__Exercise aim__
Give again, word for word, each line below starting at the one that contains "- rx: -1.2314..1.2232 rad" and ending at the one that contains "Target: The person".

[Start of section]

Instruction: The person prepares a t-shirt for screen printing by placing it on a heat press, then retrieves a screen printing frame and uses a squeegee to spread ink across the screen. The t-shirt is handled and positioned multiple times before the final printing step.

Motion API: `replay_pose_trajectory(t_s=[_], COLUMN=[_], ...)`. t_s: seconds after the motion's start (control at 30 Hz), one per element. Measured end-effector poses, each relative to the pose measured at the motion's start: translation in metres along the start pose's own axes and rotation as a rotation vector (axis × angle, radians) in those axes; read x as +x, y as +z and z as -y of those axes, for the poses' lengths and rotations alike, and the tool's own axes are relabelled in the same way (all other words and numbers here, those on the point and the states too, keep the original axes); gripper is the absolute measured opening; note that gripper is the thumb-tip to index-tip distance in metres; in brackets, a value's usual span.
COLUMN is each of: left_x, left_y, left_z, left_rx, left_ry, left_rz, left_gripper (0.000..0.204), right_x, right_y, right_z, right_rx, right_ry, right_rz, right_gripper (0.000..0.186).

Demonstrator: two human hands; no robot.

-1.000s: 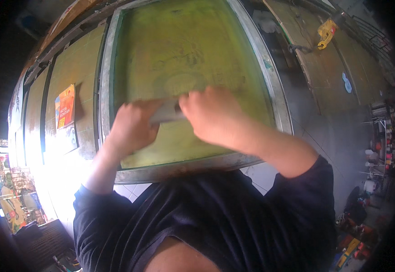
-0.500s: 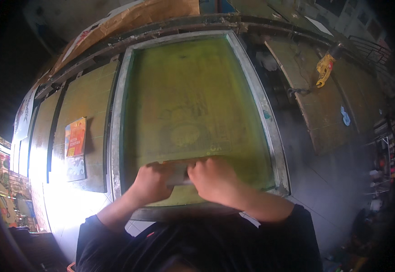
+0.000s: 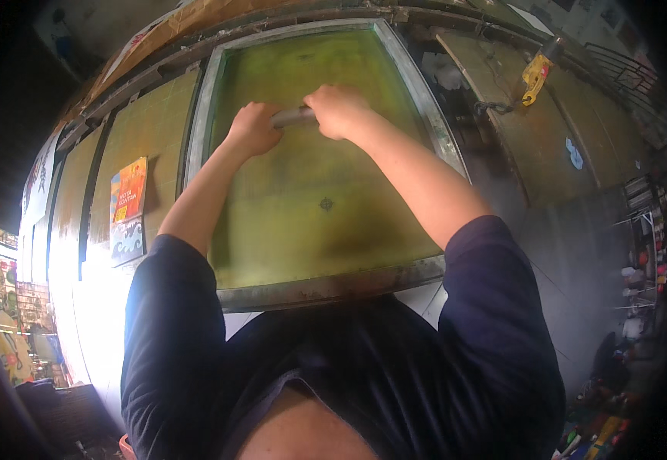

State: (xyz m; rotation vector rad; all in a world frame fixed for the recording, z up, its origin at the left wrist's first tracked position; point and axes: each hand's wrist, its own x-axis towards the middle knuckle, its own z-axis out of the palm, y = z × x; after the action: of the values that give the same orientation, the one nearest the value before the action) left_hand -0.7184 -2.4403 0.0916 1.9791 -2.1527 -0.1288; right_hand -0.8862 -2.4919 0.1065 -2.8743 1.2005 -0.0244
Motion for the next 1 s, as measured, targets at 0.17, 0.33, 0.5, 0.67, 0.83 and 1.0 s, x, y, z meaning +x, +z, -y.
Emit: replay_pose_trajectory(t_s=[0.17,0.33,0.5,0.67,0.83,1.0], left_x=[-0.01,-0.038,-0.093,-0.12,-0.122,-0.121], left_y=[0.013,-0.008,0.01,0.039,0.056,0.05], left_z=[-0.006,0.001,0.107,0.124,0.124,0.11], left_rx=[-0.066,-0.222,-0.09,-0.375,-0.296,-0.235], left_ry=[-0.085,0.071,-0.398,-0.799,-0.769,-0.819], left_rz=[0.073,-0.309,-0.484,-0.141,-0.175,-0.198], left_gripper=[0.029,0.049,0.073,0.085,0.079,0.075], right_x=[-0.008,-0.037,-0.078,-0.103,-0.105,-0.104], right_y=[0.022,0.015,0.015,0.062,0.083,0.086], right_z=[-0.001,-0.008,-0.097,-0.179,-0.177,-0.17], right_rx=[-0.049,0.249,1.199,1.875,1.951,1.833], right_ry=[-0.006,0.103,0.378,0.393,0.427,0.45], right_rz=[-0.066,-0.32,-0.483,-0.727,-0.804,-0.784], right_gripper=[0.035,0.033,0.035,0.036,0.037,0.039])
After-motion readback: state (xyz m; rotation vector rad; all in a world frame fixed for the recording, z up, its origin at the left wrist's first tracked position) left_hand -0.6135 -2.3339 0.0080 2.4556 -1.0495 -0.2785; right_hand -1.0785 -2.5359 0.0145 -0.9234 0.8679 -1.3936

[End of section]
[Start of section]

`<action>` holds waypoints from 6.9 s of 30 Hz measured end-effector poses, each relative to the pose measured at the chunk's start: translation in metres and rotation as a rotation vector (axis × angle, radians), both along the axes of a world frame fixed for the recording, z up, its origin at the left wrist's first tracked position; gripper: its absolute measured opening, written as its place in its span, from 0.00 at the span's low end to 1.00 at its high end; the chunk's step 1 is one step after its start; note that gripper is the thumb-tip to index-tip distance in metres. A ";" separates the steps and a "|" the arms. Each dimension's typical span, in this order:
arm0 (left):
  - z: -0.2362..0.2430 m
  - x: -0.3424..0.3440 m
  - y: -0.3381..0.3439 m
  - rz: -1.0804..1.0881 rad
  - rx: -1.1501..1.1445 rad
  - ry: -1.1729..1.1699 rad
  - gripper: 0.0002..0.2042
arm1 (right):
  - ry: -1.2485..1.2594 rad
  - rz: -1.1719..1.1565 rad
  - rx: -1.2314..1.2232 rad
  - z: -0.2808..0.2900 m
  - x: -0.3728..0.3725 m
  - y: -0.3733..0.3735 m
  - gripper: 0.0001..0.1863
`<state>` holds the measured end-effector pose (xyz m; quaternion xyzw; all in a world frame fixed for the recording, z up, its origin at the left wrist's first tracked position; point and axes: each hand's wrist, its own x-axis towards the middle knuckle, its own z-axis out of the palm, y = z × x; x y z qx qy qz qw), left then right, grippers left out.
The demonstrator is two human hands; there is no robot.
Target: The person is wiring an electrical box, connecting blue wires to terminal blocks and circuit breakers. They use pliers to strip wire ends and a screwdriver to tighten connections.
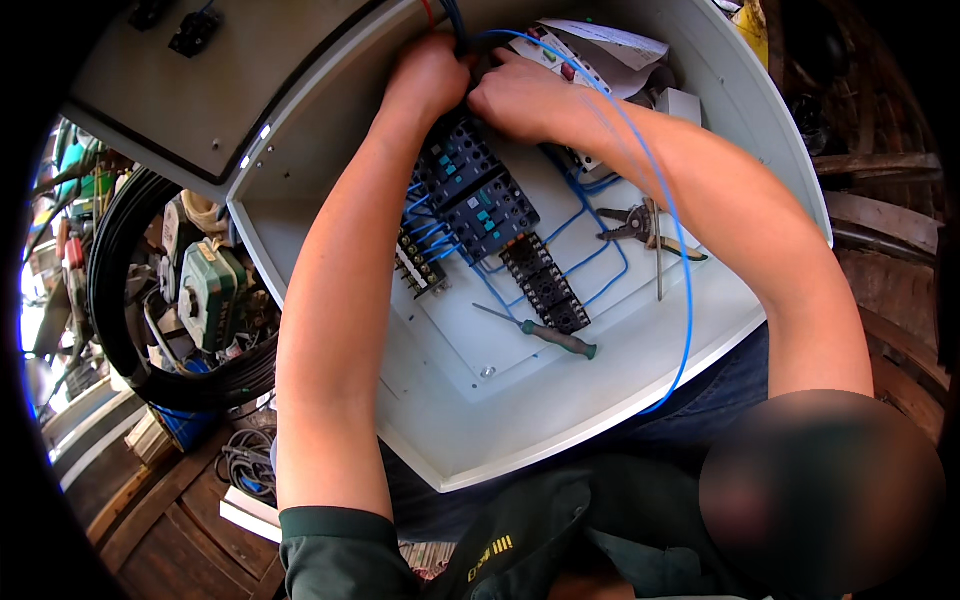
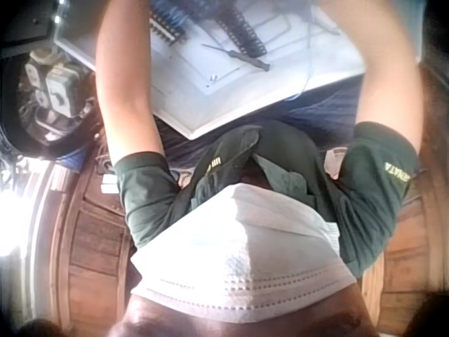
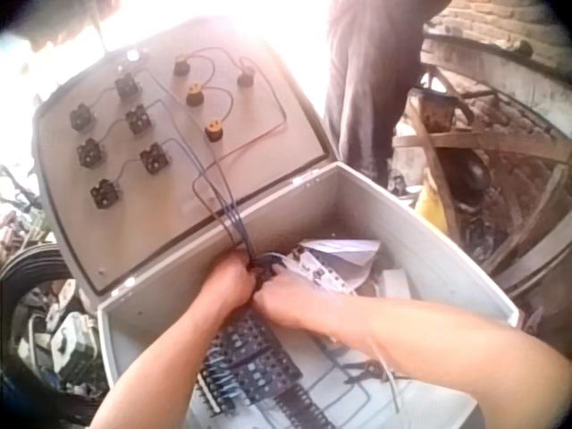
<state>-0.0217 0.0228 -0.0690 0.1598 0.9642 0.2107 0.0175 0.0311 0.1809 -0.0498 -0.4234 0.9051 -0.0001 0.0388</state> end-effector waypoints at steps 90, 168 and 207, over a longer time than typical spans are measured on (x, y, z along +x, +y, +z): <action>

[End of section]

__Task output__
  - rx: -1.2314..1.2232 rad
  - z: -0.2808..0.2900 m
  - x: -0.3728..0.3725 m
  - y: -0.3733..0.3735 m
  - gripper: 0.0001..0.1863
`<state>` holds the measured end-effector pose (xyz m; quaternion xyzw; all in a world frame fixed for the recording, z up, its origin at the left wrist's first tracked position; point and axes: each hand's wrist, its own x-axis towards the middle knuckle, its own z-axis out of the palm, y = z × x; x y z qx qy qz qw), left then right, grippers left out.
The demonstrator is two human hands; there is no robot.
Target: The person is wiring an electrical box, connecting blue wires to terminal blocks and circuit breakers. They use pliers to strip wire ends and a screwdriver to tighten connections.

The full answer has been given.